§ **WHAT NEEDS TO BE DONE**:
Take the data and return it in full. Change nothing.
---------- MATERIAL PROVIDED
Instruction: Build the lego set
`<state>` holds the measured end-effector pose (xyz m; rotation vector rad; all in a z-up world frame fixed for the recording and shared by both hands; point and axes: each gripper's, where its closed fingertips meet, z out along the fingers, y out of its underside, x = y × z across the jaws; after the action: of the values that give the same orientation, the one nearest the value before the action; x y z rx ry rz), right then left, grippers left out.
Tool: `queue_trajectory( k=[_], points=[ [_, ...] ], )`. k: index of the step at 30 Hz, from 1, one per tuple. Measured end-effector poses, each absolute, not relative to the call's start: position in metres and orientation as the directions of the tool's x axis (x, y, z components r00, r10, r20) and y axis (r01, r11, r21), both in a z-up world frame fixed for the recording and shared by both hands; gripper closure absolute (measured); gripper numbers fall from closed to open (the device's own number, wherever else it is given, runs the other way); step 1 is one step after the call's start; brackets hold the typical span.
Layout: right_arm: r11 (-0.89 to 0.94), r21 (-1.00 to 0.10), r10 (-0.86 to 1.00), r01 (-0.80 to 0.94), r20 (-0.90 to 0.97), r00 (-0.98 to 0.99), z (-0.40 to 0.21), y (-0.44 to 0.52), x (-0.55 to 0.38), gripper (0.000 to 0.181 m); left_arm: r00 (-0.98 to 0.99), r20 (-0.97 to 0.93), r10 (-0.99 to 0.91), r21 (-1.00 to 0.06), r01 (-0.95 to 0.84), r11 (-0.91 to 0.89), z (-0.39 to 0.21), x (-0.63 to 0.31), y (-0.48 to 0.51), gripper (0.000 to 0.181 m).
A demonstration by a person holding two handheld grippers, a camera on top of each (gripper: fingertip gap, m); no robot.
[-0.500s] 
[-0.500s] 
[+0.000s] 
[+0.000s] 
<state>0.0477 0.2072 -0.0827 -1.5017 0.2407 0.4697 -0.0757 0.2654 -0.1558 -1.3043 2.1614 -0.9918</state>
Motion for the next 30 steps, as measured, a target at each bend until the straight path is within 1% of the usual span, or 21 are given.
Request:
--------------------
§ **THE ANSWER**:
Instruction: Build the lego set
`<state>` holds the measured end-effector pose (xyz m; rotation vector rad; all in a z-up world frame fixed for the recording and shared by both hands; point and axes: each gripper's, where its closed fingertips meet, z out along the fingers, y out of its underside, x = y × z across the jaws; after the action: of the values that give the same orientation, the one nearest the value before the action; x y z rx ry rz), right then left, grippers left out.
Tool: `queue_trajectory( k=[_], points=[ [_, ...] ], )`. k: index of the step at 30 Hz, from 1, one per tuple. Measured end-effector poses, each absolute, not relative to the call's start: position in metres and orientation as the directions of the tool's x axis (x, y, z components r00, r10, r20) and y axis (r01, r11, r21), both in a z-up world frame fixed for the recording and shared by both hands; gripper closure absolute (measured); gripper numbers fall from closed to open (the device's own number, wherever else it is given, runs the other way); step 1 is one step after the call's start; brackets hold the typical span.
Layout: right_arm: r11 (-0.89 to 0.94), r21 (-1.00 to 0.10), r10 (-0.86 to 1.00), r01 (-0.80 to 0.94), r20 (-0.90 to 0.97), r00 (-0.98 to 0.99), z (-0.40 to 0.21), y (-0.44 to 0.52), x (-0.55 to 0.38), gripper (0.000 to 0.181 m); left_arm: r00 (-0.98 to 0.99), r20 (-0.97 to 0.93), r10 (-0.99 to 0.91), r21 (-1.00 to 0.06), r01 (-0.95 to 0.84), r11 (-0.91 to 0.89), z (-0.39 to 0.21), x (-0.63 to 0.31), y (-0.48 to 0.51), gripper (0.000 to 0.181 m).
A demonstration by a person holding two handheld grippers, a camera on top of each (gripper: fingertip gap, m); no robot.
[-0.500s] 
[-0.500s] 
[+0.000s] 
[+0.000s] 
<state>0.0477 0.2072 -0.0827 -1.5017 0.2407 0.4697 -0.0757 0.2654 -0.1558 -1.3043 2.1614 -0.9918</state>
Motion for the next 30 steps, as measured, a target at each bend until the straight path is within 1% of the usual span, or 21 are given.
Request:

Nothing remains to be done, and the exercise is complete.